NexusLabs.Needlr.AgentFramework.Evaluation

NexusLabs.Needlr.AgentFramework.Evaluation Namespace¶

Classes
AgentRunDiagnosticsContext	Carries an NexusLabs.Needlr.AgentFramework.Diagnostics.IAgentRunDiagnostics snapshot through the `Microsoft.Extensions.AI.Evaluation` evaluator pipeline so that Needlr-native deterministic evaluators can score execution-mode, tool-call trajectory, and termination behaviour without being re-invoked against the LLM.
AgentRunDiagnosticsEvaluationExtensions	Extensions that convert NexusLabs.Needlr.AgentFramework.Diagnostics.IAgentRunDiagnostics into the input shape expected by `Microsoft.Extensions.AI.Evaluation` evaluators.
EfficiencyEvaluator	Deterministic evaluator that scores the token efficiency and cost profile of an agent run from the captured NexusLabs.Needlr.AgentFramework.Diagnostics.IAgentRunDiagnostics snapshot carried in an AgentRunDiagnosticsContext.
EvaluationCaptureChatClient	Microsoft.Extensions.AI.DelegatingChatClient that persists every LLM request/response pair to an IEvaluationCaptureStore and replays cached responses on subsequent calls with an identical request.
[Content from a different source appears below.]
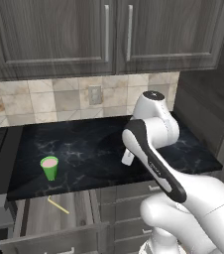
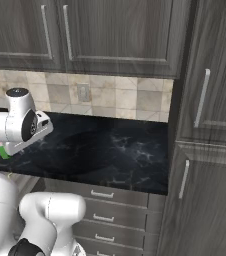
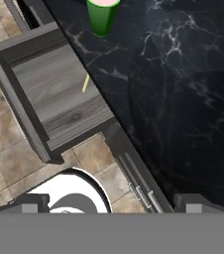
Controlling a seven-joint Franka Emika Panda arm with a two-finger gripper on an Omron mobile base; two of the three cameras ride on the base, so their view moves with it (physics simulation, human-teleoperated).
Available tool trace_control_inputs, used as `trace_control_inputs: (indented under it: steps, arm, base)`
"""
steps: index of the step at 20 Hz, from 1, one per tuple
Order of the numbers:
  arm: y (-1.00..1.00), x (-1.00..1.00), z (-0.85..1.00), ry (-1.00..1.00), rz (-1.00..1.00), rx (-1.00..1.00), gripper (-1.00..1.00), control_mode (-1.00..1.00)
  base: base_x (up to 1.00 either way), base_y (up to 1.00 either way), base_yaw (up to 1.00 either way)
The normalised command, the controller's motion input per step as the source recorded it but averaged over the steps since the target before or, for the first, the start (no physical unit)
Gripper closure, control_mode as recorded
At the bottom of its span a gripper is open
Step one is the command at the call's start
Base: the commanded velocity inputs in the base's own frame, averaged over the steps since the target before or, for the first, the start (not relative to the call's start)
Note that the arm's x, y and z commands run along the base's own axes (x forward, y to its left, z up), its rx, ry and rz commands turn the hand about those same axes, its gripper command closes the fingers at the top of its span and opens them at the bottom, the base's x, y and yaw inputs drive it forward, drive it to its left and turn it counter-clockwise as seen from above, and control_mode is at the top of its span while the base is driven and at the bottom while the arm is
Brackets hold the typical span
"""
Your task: Pick up the straw from the left drawer and put it inside the smoothie cup.
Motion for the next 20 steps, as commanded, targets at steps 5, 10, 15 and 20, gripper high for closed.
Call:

Intended to make evaluator runs deterministic and cheap to re-execute.
EvaluationCaptureChatClientExtensions	Extension methods for opting in to EvaluationCaptureChatClient capture/replay behavior.
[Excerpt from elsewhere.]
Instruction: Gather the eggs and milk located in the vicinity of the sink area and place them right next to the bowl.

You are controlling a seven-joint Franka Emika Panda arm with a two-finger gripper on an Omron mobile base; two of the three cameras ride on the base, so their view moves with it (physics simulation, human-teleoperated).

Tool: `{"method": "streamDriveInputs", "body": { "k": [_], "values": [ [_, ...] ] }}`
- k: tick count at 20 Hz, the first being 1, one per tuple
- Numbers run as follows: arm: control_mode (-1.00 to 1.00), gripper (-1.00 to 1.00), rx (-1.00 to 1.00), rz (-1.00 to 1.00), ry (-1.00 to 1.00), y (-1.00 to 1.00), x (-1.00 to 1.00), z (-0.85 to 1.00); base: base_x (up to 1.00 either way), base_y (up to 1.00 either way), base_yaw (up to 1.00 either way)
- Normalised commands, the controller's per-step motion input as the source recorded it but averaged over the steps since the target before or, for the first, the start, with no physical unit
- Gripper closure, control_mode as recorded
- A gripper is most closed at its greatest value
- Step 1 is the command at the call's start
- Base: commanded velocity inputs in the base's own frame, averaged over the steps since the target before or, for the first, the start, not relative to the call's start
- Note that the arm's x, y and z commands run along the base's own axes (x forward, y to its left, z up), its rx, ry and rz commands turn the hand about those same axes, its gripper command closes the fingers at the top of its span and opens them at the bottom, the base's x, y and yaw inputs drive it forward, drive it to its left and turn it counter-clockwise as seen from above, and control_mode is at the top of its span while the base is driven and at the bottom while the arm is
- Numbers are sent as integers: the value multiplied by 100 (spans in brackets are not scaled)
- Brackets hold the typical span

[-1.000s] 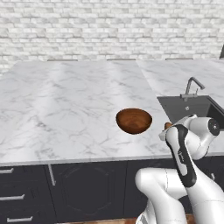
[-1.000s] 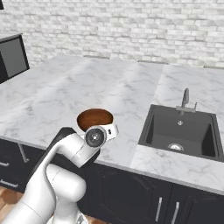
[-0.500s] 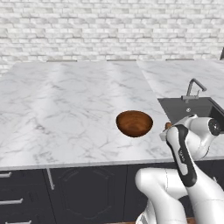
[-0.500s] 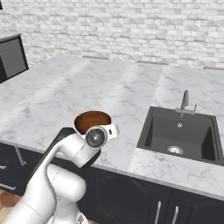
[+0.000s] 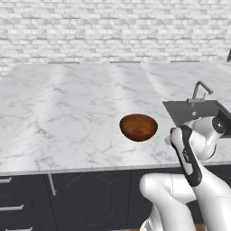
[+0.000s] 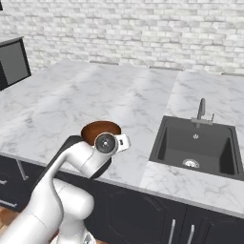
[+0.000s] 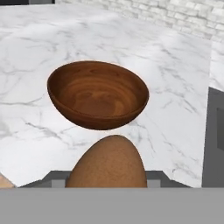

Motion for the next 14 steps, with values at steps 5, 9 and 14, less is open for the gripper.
{"method": "streamDriveInputs", "body": {
  "k": [5, 9, 14],
  "values": [
    [-100, 100, 0, 9, 2, -35, 17, 0, 0, 0, 0],
    [-100, 100, -1, 20, 0, -20, 44, 0, 0, 0, 0],
    [-100, 100, -11, 27, 0, -13, 54, 0, 0, 0, 0]
  ]
}}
EvaluationQualityGate	Configurable quality gate that asserts evaluation metrics meet defined thresholds. Designed for CI pipelines — call Assert(EvaluationResult[]) after running evaluators to fail the build when metrics regress.
FileEvaluationCaptureStore	Disk-backed IEvaluationCaptureStore that persists each response as a single JSON file under a caller-supplied directory. File names are the request hash plus a `.json` extension.
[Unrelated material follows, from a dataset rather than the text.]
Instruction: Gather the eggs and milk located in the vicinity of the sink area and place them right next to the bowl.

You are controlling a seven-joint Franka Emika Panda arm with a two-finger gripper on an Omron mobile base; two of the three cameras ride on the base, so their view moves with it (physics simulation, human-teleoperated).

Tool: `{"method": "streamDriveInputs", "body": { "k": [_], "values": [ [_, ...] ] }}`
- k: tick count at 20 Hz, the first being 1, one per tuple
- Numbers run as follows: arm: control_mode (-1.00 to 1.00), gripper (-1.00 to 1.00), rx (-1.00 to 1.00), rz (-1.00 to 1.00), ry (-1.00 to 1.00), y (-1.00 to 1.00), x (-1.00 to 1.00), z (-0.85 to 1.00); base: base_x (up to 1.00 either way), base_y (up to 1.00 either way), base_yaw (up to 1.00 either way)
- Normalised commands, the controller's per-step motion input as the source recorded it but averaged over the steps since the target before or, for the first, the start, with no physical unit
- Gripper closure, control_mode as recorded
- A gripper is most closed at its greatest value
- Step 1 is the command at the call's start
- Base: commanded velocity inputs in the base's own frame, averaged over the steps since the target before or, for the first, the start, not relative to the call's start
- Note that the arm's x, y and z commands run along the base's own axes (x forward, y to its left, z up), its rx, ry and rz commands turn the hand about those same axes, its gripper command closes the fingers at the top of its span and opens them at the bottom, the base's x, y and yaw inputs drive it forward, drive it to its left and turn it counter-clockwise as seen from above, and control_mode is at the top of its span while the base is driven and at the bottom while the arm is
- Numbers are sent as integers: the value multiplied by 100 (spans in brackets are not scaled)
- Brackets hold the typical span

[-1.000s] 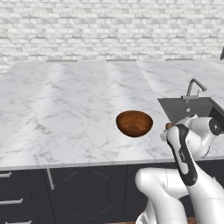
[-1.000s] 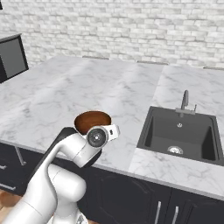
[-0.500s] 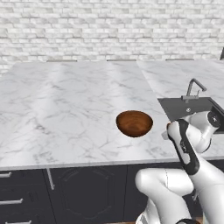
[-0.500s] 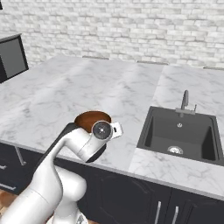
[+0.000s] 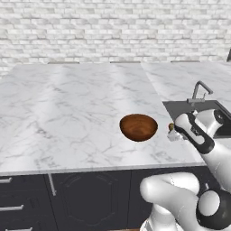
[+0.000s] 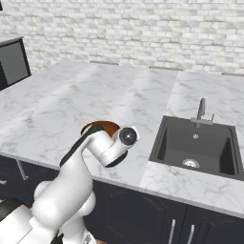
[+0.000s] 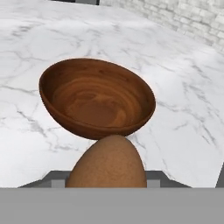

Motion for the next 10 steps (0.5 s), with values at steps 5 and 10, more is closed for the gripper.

IterationCoherenceEvaluator	Deterministic evaluator that scores the iteration coherence of an iterative-loop agent run from the captured NexusLabs.Needlr.AgentFramework.Diagnostics.IAgentRunDiagnostics snapshot carried in an AgentRunDiagnosticsContext.
PipelineCostEvaluator	Deterministic evaluator that scores token usage and cost breakdown per stage of a pipeline run from the captured NexusLabs.Needlr.AgentFramework.Diagnostics.IPipelineRunResult snapshot carried in a PipelineEvaluationContext.
PipelineEvaluationContext	Carries an NexusLabs.Needlr.AgentFramework.Diagnostics.IPipelineRunResult through the `Microsoft.Extensions.AI.Evaluation` evaluator pipeline so that pipeline-aware evaluators can score per-stage and aggregate metrics without re-invoking the model.
PipelineEvaluationExtensions	Extensions that convert NexusLabs.Needlr.AgentFramework.Diagnostics.IPipelineRunResult into the input shape expected by `Microsoft.Extensions.AI.Evaluation` evaluators.
PipelineStageEvaluator	Deterministic evaluator that scores per-stage success/failure and overall pipeline health from the captured NexusLabs.Needlr.AgentFramework.Diagnostics.IPipelineRunResult snapshot carried in a PipelineEvaluationContext.
QualityGateFailedException	Thrown by Assert(EvaluationResult[]) when one or more evaluation metrics violate their configured thresholds.
TaskCompletionEvaluator	LLM-judged evaluator that assesses whether an agent actually accomplished the task it was given. Unlike MEAI's `TaskAdherenceEvaluator` (which checks instruction following), this evaluator checks \<em>task success\</em>: did the agent produce output that satisfies the original request?
TerminationAppropriatenessEvaluator	Deterministic evaluator that scores whether an agent run terminated appropriately, using the captured NexusLabs.Needlr.AgentFramework.Diagnostics.IAgentRunDiagnostics snapshot carried in an AgentRunDiagnosticsContext.
ToolCallTrajectoryEvaluator	Deterministic evaluator that scores the tool-call trajectory of an agent run from the captured NexusLabs.Needlr.AgentFramework.Diagnostics.IAgentRunDiagnostics snapshot carried in an AgentRunDiagnosticsContext.

Structs
EvaluationInputs	Inputs shaped for `Microsoft.Extensions.AI.Evaluation` evaluators, derived from a captured agent run. Consumers pass Messages and ModelResponse to `IEvaluator.EvaluateAsync` (or to a `ScenarioRun` obtained via `ReportingConfiguration.CreateScenarioRunAsync`).

Interfaces
IEvaluationCaptureStore	Persists captured Microsoft.Extensions.AI.ChatResponse payloads keyed by a deterministic request hash so that evaluator runs can replay previously observed LLM responses without re-invoking the underlying model.